La Chine a franchi une étape capitale dans sa conquête spatiale en parvenant, pour la première fois, à récupérer le premier étage de l’une de ses fusées orbitales. L’événement, survenu le 10 juillet 2026, concerne le lanceur Long March 10B, dont le booster est redescendu contrôlé avant d’être capturé par un filet géant, selon des images diffusées par la télévision d’État chinoise.

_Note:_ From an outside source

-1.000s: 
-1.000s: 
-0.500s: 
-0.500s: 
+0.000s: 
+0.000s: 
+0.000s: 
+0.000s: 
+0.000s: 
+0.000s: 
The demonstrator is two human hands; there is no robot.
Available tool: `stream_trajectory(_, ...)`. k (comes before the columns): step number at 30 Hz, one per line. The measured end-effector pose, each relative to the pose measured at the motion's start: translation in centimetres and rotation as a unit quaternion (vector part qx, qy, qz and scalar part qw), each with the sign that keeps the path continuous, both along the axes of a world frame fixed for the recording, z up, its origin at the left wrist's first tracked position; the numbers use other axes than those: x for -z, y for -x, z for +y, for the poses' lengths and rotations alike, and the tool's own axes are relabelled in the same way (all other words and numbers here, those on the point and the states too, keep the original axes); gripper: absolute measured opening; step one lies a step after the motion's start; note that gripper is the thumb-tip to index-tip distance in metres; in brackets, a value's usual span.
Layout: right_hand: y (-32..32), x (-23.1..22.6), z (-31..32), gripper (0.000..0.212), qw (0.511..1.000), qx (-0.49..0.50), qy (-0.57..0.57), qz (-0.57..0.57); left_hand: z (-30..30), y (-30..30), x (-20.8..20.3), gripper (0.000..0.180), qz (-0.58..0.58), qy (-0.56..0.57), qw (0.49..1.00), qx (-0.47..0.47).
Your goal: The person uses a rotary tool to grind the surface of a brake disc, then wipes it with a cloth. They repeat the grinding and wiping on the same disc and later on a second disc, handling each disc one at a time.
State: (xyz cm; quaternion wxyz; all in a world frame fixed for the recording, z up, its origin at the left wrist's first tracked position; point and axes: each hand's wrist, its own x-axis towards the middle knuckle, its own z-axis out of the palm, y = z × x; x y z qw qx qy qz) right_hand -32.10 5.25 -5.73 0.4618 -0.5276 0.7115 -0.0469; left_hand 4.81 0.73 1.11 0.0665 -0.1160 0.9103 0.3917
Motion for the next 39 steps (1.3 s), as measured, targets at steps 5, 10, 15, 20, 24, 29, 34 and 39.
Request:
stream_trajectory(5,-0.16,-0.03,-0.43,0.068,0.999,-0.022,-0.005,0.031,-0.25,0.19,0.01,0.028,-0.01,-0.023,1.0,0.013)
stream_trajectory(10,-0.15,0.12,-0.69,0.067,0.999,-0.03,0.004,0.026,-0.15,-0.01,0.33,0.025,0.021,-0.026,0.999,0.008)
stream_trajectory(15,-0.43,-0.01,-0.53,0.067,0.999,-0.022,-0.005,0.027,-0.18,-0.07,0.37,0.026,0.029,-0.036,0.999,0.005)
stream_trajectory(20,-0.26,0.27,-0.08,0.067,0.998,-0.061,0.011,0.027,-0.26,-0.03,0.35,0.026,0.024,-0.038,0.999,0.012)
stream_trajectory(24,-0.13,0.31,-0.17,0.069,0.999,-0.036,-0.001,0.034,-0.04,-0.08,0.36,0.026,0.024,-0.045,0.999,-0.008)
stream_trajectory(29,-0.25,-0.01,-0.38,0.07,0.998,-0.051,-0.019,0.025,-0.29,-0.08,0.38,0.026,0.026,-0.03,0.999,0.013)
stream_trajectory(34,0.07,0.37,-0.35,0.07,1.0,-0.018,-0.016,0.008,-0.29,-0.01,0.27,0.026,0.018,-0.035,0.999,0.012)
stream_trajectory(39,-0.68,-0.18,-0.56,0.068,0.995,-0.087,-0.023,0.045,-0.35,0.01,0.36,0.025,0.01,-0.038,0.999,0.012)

Une prouesse technique longtemps convoitée

La réutilisabilité des lanceurs est devenue un enjeu central dans l’industrie spatiale, car elle permet de réduire considérablement les coûts de mise en orbite. Jusqu’à présent, seules deux sociétés avaient démontré leur capacité à récupérer un premier étage après un lancement orbital : SpaceX, qui y est parvenu pour la première fois en 2015 avec son Falcon 9, et Blue Origin, qui a réussi des atterrissages contrôlés avec son lanceur New Shepard (bien que ce dernier soit suborbital). La Chine s’efforçait depuis plusieurs années de maîtriser cette technique. Un essai précédent, en décembre 2025, s’était soldé par un échec : le premier étage de la fusée Long March 12A s’était écrasé à environ deux kilomètres de sa zone d’atterrissage prévue.

Un pas de plus vers la Lune

Cette réussite intervient dans le cadre du programme spatial habité chinois, qui vise à poser des astronautes sur la Lune avant la fin des années 2020. La fusée Long March 10B est spécifiquement conçue pour les missions lunaires habitées : elle doit permettre d’envoyer un équipage et un module d’atterrissage vers le satellite naturel de la Terre. La capacité à récupérer et réutiliser le premier étage de ce lanceur est un atout économique et opérationnel considérable, car elle ouvre la voie à des vols plus fréquents et moins coûteux.

Un secteur en pleine accélération

La Chine multiplie les initiatives spatiales depuis le début de la décennie. Elle a déjà achevé la construction de sa station spatiale modulaire Tiangong en 2022, réalisé des missions d’exploration robotique sur la Lune (Chang’e) et sur Mars (Tianwen-1), et prévoit désormais une présence humaine durable sur la Lune. La récupération réussie de la Long March 10B s’inscrit dans cette dynamique. Les ingénieurs chinois ont développé une approche originale, utilisant un filet géant pour capturer le premier étage en vol, contrairement aux techniques d’atterrissage sur jambes employées par SpaceX et Blue Origin.

Des retombées économiques et stratégiques

Au-delà de la démonstration technologique, cette avancée renforce la position de la Chine dans la compétition spatiale internationale. La réduction des coûts de lancement pourrait attirer des clients commerciaux, tandis que la maîtrise de la réutilisabilité confère une autonomie stratégique accrue. Les autorités chinoises n’ont pas encore annoncé le calendrier précis des prochains vols habités vers la Lune, mais cette réussite constitue un jalon technique essentiel. Les équipes au sol poursuivent l’analyse des données de vol pour préparer les étapes suivantes, notamment le premier atterrissage lunaire habité, attendu d’ici la fin de la décennie.